Me: A Special Kind of Vile?

Friends,

Last night I received an email from a Progressive leaning friend / podcast guest who expressed his disatisfaction with my personal commitment to love, kindness, and compassion in these days. He said it's a "special kind of vile" and told me he'd be unsubscribing from all of my work and withdrawing his support of me, encouraging me to "shame" people who vote in a particular way.

And.

Honestly.

Given my dip in Patreon and Substack support over the last 6 months, I suspect he’s not the only one who feels that way.

Look.

I once stood on the Right and spewed all sorts of things about Clinton, Obama, etc. Then I stood on the Left and said similar things about Bush, Trump, etc. I felt 1000% justified in both instances, and used Jesus as my main justification.

These days, though.

I don’t know.

But, there's a still small voice inside whispering and luring me to a different way so that I don't become the very same energy that I left behind. It’s a voice that I was taught to ignore all of my life as I was encouraged to listen to pastors and teachers and writers and gurus who “knew better” than me … but no more. I refuse to lock my intution away as if it’s some kind of demon and vow (instead) to listen to it, follow it, and go with it wherever it may lead. It's a commitment I made back on January 1, 2024 when I took out my art supplies and started drawing and painting again, and that voice has grown stronger and more confident over the last 10 months.

What is the way that it's leading me to? I'm not 100% sure, to be honest. I don’t have it all figured out and feel like I'm "decontructing" again as I move towards a posture of unity, oneness, and love in these explosive moments of history where it’s all too easy to hate, judge, cancel, and erupt.

And no, that doesn't mean I don't have an opinion.

And it doesn't mean that I don't have strong feelings regarding politics, the way things are, etc.

And it doesn't mean that "everything goes" and I "gloss over" evil and wrongdoing.

What it means, though, is that I'm trying to be conscious and aware of how I hold my feelings and how/when/where I share those feelings.

The world is a mess right now and the election is over, but the reality is that I still need to live with my neighbors - regardless of who they voted for - and “love my enemies”, as Jesus commanded. I can spend the next 4 years pointing my finger in shame and judgement on the wide road of destruction or I can double down on love, following the narrow road.

Double down on a love that makes space for everyone.

A love that seeks to understand.

A love that is curious.

A love that stands up for what is right.

A love that resists what is wrong.

A love that knows when to speak up.

A love that knows how and when to use it's voice.

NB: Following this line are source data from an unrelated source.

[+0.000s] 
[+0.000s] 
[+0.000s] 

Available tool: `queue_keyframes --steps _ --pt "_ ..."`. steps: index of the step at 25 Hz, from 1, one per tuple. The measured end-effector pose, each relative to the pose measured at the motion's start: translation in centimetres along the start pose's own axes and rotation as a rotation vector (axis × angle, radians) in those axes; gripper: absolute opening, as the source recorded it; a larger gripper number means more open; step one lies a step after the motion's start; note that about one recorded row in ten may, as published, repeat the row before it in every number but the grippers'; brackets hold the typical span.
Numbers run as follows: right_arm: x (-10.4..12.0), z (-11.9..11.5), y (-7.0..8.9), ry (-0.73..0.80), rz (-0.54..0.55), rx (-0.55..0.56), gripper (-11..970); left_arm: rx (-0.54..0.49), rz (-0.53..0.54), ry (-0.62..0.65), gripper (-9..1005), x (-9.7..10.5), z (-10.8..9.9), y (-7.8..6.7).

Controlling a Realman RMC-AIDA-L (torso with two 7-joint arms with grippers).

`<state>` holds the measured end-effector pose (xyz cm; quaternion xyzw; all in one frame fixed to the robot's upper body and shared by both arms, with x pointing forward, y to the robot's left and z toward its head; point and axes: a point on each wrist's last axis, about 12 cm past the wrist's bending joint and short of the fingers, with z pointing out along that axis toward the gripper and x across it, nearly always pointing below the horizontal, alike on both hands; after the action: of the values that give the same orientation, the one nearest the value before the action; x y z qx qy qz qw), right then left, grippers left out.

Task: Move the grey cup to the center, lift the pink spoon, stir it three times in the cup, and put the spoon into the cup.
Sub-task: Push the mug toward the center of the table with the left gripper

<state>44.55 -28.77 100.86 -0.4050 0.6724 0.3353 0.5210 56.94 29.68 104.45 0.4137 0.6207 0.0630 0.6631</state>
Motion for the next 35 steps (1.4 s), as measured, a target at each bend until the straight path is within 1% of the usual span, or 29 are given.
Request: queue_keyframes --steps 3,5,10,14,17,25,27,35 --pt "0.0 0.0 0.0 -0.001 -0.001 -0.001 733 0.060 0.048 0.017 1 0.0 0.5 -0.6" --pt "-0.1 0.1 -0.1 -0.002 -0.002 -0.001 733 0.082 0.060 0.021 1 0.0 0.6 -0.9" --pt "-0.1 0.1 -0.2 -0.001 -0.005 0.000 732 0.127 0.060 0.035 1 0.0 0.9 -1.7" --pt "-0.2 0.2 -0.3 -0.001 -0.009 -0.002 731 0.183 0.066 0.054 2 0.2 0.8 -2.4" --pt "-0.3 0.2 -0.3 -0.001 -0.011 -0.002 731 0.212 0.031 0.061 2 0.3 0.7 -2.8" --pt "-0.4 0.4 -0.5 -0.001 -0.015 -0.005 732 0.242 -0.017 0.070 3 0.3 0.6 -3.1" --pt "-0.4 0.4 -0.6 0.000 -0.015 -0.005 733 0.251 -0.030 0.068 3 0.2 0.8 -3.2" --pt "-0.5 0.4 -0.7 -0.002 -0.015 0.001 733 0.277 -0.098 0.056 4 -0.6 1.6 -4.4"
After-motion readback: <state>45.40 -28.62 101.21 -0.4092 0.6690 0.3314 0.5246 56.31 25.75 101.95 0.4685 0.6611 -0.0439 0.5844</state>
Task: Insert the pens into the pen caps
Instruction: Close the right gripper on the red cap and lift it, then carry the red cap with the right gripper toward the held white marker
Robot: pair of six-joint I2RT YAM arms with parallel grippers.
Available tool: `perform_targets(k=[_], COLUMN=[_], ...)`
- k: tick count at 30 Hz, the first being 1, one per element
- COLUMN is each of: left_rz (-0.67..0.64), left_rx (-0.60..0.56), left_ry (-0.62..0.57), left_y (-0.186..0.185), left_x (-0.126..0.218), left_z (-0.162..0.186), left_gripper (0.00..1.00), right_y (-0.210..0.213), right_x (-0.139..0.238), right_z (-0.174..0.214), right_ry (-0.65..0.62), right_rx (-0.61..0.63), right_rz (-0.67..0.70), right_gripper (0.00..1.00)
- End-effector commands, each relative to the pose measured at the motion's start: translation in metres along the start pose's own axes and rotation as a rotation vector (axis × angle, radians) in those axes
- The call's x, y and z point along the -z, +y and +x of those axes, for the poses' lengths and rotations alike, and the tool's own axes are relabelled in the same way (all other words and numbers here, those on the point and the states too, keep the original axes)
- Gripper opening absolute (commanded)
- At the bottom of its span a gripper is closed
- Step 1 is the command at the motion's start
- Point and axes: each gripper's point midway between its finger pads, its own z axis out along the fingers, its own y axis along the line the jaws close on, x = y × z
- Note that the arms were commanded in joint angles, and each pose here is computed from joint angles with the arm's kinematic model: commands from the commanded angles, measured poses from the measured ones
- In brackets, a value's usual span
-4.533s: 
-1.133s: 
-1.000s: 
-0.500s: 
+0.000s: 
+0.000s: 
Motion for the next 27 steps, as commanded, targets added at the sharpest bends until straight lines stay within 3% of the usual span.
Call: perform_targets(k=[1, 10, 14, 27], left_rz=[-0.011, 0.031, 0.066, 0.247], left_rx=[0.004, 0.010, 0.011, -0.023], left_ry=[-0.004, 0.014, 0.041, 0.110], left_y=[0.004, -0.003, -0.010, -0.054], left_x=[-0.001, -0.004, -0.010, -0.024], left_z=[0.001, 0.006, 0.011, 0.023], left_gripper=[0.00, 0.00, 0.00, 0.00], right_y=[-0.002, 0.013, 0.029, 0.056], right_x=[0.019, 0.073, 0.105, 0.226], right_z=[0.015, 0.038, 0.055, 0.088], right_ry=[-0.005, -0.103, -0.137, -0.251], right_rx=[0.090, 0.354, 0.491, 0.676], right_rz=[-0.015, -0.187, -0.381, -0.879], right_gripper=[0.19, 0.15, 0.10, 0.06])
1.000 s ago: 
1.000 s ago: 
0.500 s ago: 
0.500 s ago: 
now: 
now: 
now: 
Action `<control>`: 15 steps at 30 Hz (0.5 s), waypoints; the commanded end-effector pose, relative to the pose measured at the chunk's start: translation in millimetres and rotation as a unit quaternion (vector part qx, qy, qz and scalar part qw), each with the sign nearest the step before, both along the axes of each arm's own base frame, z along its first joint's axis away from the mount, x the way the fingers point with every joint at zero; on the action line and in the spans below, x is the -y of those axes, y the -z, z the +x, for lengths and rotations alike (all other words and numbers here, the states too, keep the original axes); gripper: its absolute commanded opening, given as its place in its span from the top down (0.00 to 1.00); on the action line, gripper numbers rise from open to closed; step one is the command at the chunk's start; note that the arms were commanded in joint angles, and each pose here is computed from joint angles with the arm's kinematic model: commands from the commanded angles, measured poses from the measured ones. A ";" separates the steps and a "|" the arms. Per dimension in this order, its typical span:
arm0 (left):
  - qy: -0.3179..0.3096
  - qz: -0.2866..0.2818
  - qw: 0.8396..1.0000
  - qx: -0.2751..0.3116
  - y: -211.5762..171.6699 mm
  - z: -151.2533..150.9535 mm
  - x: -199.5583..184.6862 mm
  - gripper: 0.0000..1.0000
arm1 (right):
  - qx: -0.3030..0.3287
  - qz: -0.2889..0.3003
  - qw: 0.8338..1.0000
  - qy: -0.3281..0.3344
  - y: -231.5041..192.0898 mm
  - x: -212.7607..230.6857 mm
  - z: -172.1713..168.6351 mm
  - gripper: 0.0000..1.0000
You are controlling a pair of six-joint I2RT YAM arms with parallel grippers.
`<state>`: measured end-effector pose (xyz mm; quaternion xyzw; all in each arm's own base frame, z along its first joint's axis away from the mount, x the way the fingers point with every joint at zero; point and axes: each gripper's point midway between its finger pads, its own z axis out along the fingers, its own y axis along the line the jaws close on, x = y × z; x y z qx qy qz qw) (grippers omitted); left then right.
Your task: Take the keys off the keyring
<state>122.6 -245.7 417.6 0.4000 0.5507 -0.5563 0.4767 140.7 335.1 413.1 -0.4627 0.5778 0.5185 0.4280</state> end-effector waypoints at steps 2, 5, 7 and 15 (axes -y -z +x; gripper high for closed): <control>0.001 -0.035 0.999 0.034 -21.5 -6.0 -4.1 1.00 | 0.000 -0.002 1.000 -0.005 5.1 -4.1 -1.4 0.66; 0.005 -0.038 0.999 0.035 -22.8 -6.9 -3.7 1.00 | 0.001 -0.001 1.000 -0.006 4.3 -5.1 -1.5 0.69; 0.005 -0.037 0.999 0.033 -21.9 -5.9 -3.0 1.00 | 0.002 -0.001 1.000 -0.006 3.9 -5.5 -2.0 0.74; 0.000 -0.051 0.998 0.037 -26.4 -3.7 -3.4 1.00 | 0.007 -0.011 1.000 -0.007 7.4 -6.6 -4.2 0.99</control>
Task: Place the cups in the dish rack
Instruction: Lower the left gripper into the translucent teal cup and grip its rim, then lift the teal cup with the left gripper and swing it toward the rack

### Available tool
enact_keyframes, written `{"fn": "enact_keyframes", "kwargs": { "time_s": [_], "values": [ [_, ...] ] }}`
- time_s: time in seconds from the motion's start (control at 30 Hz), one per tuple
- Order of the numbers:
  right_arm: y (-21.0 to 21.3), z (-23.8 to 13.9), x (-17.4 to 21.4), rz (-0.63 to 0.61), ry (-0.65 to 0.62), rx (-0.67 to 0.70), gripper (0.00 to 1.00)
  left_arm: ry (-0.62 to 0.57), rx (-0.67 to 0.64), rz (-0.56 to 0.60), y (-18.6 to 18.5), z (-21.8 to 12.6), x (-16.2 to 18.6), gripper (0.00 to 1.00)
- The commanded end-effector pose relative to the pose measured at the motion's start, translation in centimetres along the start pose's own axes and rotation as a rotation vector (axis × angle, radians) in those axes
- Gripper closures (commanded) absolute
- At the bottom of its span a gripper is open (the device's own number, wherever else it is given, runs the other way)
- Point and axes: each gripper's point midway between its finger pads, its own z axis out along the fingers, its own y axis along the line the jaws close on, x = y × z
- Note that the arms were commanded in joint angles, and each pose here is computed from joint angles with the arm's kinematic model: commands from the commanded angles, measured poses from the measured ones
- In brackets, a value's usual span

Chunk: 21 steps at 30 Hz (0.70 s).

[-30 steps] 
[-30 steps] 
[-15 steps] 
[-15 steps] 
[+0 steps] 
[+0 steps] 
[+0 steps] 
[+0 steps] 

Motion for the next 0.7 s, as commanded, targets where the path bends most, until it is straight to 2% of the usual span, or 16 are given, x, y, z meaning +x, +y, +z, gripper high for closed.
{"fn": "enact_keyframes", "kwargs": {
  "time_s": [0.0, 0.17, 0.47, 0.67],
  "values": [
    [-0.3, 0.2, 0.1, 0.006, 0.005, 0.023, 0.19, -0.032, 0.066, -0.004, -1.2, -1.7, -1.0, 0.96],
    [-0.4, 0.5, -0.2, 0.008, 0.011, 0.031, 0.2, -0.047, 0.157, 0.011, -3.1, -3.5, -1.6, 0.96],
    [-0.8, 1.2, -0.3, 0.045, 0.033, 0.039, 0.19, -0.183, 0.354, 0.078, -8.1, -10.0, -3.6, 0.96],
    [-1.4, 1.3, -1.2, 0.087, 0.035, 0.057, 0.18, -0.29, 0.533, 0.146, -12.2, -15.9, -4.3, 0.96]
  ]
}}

A love that works towards unity where there is division.

A love that aims to be safe for people who are afraid and broken and beat down.

A love that protects and honors and shines a light into the wreckage of our days.

As Billie Joe Armstrong of Green Day once said, "Remember one thing - regardless of who the powers that be are, the people that you elect and I elect into office. Remember, you have the f*cking power, we are the f*cking leaders, don't let these b*stards get you down."

No one can take away my power to love, no one can change the way I choose to lead my life. I am far from perfect, I have many flaws, I have much, much work to do on myself. But I am working to become more aware and more healed, and to create a better world for Jordan and generations to come.

And if listening to that intuitive voice and trying my hardest to follow where it may lead … if that makes me a “special kind of vile”, well - so be it.

I will be spending less time on Facebook, Instagram, etc. in the upcoming months. I’ll be posting links to podcast episodes, art, etc. but will be limiting my virtual interactions with people to a few Facebook groups, here on Substack, and Patreon. That email that I received last night reminded me that I need to be more protective of my heart and mental wellbeing and where I share my thoughts during this next layer of "deconstruction". Boundaries are important for everyone, even people who create content.

Feel free to join me in those spaces …

Subscribe to Substack here if you aren’t already subscribed (paid and free get the same content, but paid helps us pay the bills) - https://whatifproject.substack.com

Subscribe to Patreon here (there’s a free option as well as paid, both get the same stuff, but paid [also] helps us pay the bills) - https://www.patreon.com/whatifproject

Much love friends, take care of your hearts today … and thanks for sticking with me.

  • Glenn

PS - the books pictured above are the books I’m currently reading that are feeding that intuitive voice. They are full of highlights and notes and hopes and dreams. All highly recommended for the upcoming months/years, especially Oren’s book - “Your Heart Was Made For This: Contemplative Practices for Meeting a World in Crisis with Courage, Integrity, and Love”.